Abe must bear in mind that he should conduct Diet business humbly without being complacent about the numerical strength of his party and provide the people with thorough explanations about his policies.
Of course, Abe must resolutely push for realization of policies that are indispensable to the future of Japan even if public opinion is divided as in the cases of the security-related laws and the law on the protection of specially designated secrets. At the same time, he must not neglect efforts to build a wider consensus by holding talks with the opposition parties.
A House of Councillors election is set for this summer. It provides an opportunity for the voters to give an interim evaluation of the third Abe Cabinet, which was inaugurated in December 2014.
In his New Year press conference, Abe said, “To stably implement more policies, we would like to secure a majority [in the upper house] with LDP and Komeito members working together.” Abe ruled out the possibility of holding a House of Representatives election simultaneously with the upper house poll, saying, “I have no plan at all to dissolve the lower house [for a double election].”
Opposition weakness
Concerning the heap of challenges to be tackled in such fields as the economy, social security and foreign policy, the LDP and its coalition partner Komeito will have to come up with concrete prescriptions and future paths to their realization.
Opposition parties’ responsibility is also grave. They won’t be able to win wider support from voters if they merely criticize the Abe administration while failing to put forward any convincing counterproposals.
A matter of concern is that the DPJ executives under party leader Katsuya Okada have made the party’s “leftist colors” more vivid in the Diet deliberation on the security-related bills. Okada, who had earlier shown a positive stance on the defense of U.S. military vessels in areas surrounding Japan, shifted his standpoint to all-out opposition.
Unless the DPJ, which once held the reins of government, presents realistic foreign and security policies, a constructive argument can hardly be expected.

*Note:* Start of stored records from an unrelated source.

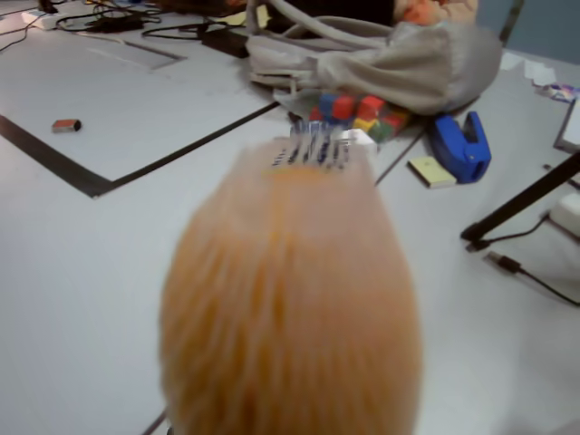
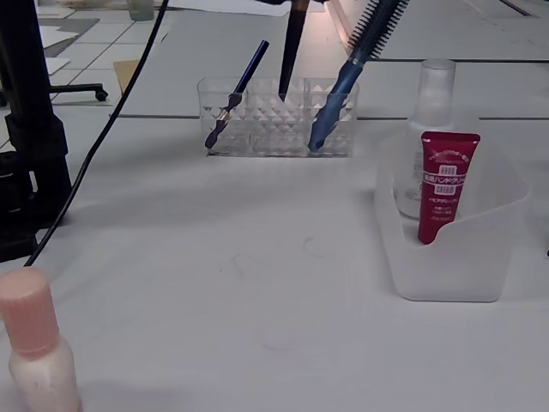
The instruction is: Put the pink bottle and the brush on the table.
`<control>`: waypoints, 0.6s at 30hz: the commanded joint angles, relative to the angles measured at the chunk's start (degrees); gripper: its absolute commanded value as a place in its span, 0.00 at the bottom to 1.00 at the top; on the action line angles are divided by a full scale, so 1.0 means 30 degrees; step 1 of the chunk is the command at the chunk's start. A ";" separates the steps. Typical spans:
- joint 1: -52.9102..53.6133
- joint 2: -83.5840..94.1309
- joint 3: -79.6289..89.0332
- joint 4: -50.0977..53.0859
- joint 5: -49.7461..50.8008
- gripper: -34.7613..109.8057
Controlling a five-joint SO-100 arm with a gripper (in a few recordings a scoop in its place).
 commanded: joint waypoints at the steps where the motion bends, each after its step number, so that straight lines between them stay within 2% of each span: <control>1: 0.0059 0.2490 -0.0762 0.0527 -0.0088 0.24; 14: 0.5010 0.7002 0.1172 0.2930 -0.0498 0.24; 18: 0.7061 0.8057 0.1465 0.5215 -0.0381 0.24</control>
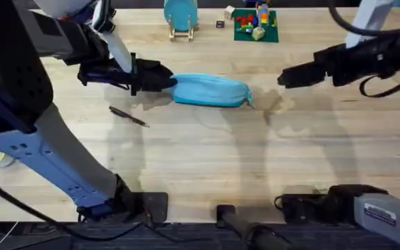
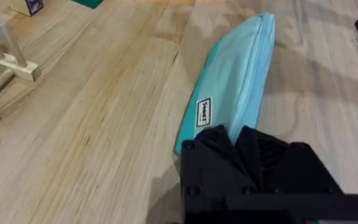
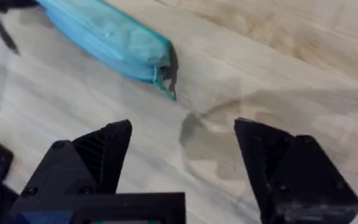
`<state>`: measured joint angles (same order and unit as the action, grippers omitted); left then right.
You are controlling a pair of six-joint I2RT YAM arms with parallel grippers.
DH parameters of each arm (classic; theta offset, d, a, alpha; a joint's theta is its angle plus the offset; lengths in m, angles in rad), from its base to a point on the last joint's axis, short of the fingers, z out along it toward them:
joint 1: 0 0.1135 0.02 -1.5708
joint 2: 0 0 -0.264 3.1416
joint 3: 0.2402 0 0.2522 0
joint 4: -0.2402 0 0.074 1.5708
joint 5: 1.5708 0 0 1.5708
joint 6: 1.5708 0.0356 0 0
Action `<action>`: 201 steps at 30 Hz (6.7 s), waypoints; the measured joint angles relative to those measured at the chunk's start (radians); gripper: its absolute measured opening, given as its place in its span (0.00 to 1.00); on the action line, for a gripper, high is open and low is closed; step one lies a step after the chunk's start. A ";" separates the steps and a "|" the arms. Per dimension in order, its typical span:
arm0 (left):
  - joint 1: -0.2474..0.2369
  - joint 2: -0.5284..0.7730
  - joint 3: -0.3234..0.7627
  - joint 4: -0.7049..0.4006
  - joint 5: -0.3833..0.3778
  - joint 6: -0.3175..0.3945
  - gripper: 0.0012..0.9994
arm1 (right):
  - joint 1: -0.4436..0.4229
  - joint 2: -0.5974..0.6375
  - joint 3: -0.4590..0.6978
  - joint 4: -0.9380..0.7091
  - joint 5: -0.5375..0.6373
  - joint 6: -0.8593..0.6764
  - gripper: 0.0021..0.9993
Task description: Unzip the bag, pick up the pens from the table one at a time and place them inside, then zip the bag closed.
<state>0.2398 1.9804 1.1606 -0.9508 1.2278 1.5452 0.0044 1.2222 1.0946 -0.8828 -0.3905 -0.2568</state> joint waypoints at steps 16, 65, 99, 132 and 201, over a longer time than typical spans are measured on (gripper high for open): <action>0.000 0.000 0.000 0.000 0.000 0.000 0.04 | 0.000 0.157 0.000 -0.062 -0.194 -0.244 1.00; 0.000 0.000 0.000 0.000 0.000 0.000 0.04 | 0.000 0.328 0.002 0.040 -0.189 -0.411 1.00; 0.000 0.000 0.000 0.000 0.000 0.000 0.04 | 0.080 0.484 0.003 0.106 -0.193 -0.432 1.00; 0.000 0.000 0.000 0.000 0.000 0.000 0.04 | 0.169 0.509 0.003 0.232 -0.193 -0.390 0.83; 0.000 0.000 0.000 0.000 0.000 0.000 0.04 | 0.171 0.492 0.112 0.064 -0.148 -0.263 0.03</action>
<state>0.2398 1.9800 1.1606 -0.9512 1.2278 1.5452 0.1757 1.7138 1.2063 -0.8183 -0.5381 -0.5202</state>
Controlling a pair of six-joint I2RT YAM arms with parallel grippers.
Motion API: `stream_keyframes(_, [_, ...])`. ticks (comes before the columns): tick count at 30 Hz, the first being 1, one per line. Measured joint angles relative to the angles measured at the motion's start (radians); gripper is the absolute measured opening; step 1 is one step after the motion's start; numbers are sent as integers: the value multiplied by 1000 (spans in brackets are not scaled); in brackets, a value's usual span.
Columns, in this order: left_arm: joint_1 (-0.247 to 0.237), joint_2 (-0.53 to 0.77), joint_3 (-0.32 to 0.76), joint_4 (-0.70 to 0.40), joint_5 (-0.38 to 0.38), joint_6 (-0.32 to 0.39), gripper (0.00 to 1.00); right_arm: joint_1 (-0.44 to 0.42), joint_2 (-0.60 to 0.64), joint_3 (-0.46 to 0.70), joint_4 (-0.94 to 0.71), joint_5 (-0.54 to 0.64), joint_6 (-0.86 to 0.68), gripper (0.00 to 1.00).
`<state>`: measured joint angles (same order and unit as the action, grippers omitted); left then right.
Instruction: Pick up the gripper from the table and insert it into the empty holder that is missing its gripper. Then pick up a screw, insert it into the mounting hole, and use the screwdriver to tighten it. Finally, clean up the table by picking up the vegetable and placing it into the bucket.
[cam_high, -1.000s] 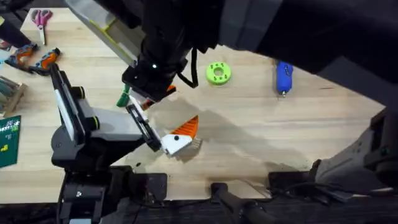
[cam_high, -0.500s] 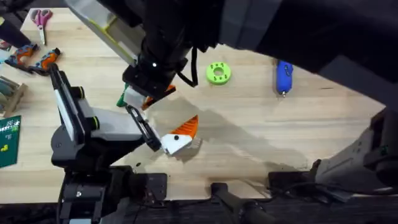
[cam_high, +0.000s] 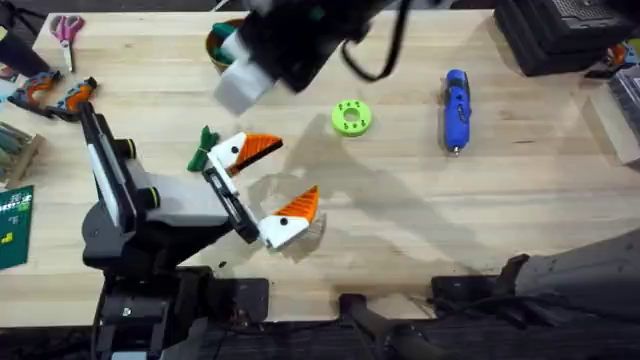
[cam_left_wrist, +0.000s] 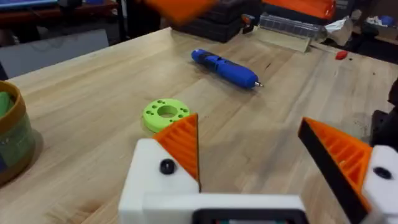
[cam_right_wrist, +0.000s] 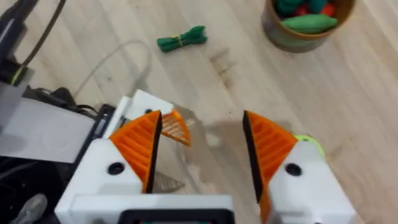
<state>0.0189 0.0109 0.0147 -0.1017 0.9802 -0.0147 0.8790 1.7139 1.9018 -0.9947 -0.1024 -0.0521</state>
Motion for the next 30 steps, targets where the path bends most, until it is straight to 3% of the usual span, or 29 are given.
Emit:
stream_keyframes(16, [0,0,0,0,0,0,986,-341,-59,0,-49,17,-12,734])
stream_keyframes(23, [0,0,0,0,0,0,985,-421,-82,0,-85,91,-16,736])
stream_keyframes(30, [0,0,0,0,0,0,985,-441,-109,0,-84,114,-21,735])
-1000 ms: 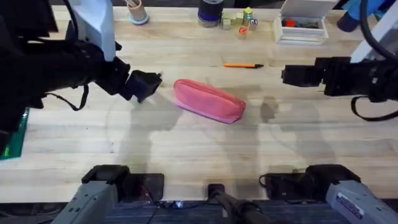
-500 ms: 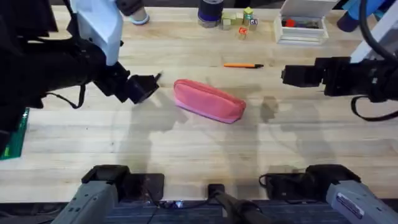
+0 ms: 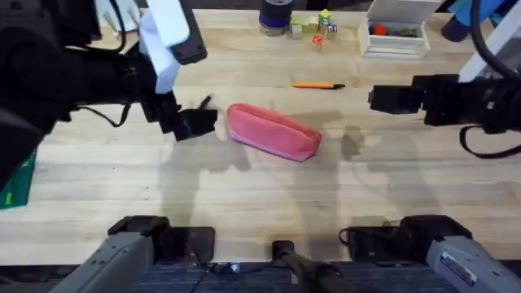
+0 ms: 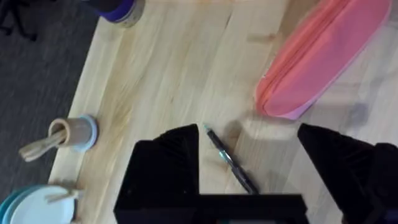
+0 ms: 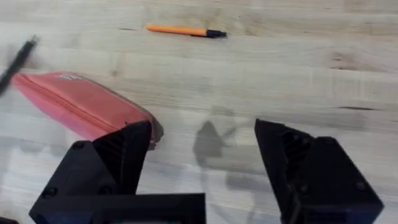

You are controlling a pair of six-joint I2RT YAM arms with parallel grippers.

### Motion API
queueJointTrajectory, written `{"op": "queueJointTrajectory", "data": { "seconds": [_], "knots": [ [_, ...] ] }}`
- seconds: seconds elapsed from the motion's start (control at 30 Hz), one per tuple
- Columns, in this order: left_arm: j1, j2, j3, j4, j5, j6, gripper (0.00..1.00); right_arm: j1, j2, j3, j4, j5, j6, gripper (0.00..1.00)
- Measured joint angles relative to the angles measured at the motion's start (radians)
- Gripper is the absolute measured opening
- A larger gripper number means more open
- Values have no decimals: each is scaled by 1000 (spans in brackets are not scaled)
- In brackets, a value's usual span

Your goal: Unzip the bag, pick up the pens from the table one at a time and place them inside, then zip the bag closed.

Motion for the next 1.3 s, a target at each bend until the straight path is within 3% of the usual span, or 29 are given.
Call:
{"op": "queueJointTrajectory", "data": {
  "seconds": [0.37,0.6,1.3],
  "knots": [
    [0,197,0,5,154,144,993,0,0,0,0,0,0,996],
    [0,281,0,21,171,163,993,0,0,0,0,0,0,996],
    [0,335,0,49,179,173,972,0,0,0,0,0,0,996]
  ]
}}
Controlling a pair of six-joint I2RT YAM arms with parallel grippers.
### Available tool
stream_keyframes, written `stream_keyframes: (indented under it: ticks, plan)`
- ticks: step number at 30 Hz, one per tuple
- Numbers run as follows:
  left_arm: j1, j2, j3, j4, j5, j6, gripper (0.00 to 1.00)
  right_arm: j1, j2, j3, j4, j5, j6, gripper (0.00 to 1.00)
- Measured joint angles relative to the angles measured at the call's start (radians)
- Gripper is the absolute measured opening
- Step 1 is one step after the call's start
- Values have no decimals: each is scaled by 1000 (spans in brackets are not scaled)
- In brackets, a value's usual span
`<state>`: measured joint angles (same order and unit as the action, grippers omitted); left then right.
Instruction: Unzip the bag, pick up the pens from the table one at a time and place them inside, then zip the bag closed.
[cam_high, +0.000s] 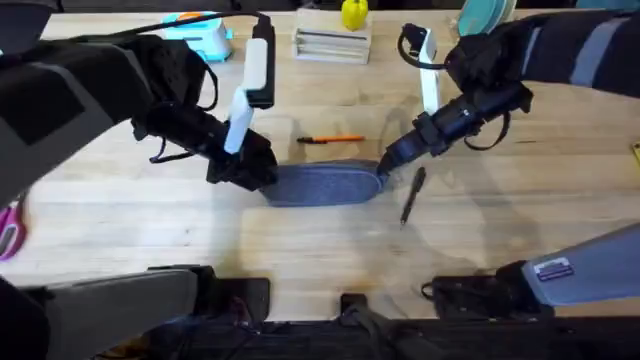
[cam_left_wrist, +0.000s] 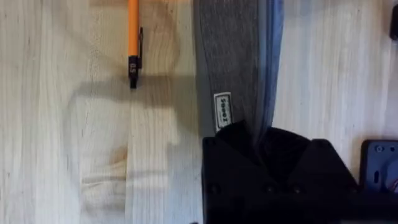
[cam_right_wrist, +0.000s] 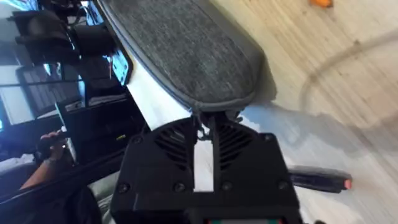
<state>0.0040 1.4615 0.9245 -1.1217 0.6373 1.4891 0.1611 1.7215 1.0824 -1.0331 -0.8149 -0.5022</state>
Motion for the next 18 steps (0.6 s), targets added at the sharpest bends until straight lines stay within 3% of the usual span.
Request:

The DPJ and the Japan Innovation Party have formed a unified parliamentary group in the lower house and now considering merger prior to the upper house election.
Yet the two parties remain far apart in their assertions over security policy and personnel costs for public servants.
The DPJ, the Japanese Communist Party and other parties are even moving forward in jointly supporting independent candidates in such constituencies as Kumamoto and Ishikawa, under the banner of abolishing the security-related legislation among other positions.
The LDP criticizes such move as an “ultimate collusion.” Even within the DPJ, there are opinions opposing the party’s united front with the JCP.
Any attempt to rally forces merely for the sake of an election without forming agreements on policies is nothing but “a union of convenience.”
Initiatives from Osaka (Osaka Ishin no Kai), keeping its distance from the DPJ and other opposition parties, is emphasizing its stance of proactively cooperating with the Abe administration over such issues as constitutional revision.
With regard to revising the Constitution, Abe said he “will firmly call for the revision during the upper house election, while at the same time deepening discussions about the revision among the public.” The important thing is a discussion on specifics.
Required for the revision is not only the proposal to be initiated by the Diet, with at least a two-thirds majority of both the lower and upper houses approving it, but also an approval of the proposal by a majority of voters in a national referendum.
As this is an important issue that will have a serious bearing on the future of the nation, the ruling parties should aim to reach an agreement with a broad range of parties, including the DPJ.
Deepen discussions
The LDP has made proposals prioritizing three items in revising the top law: adding a stipulation regarding national emergencies, including major disasters; adding wider recognition of human rights, such as those related to the environment; and adding a stipulation regarding fiscal discipline.
It is a defect of the Constitution that there are no stipulations that would make it possible for the term of office of the Diet members to be temporarily extended at the time of a major disaster when it would be difficult to hold an election.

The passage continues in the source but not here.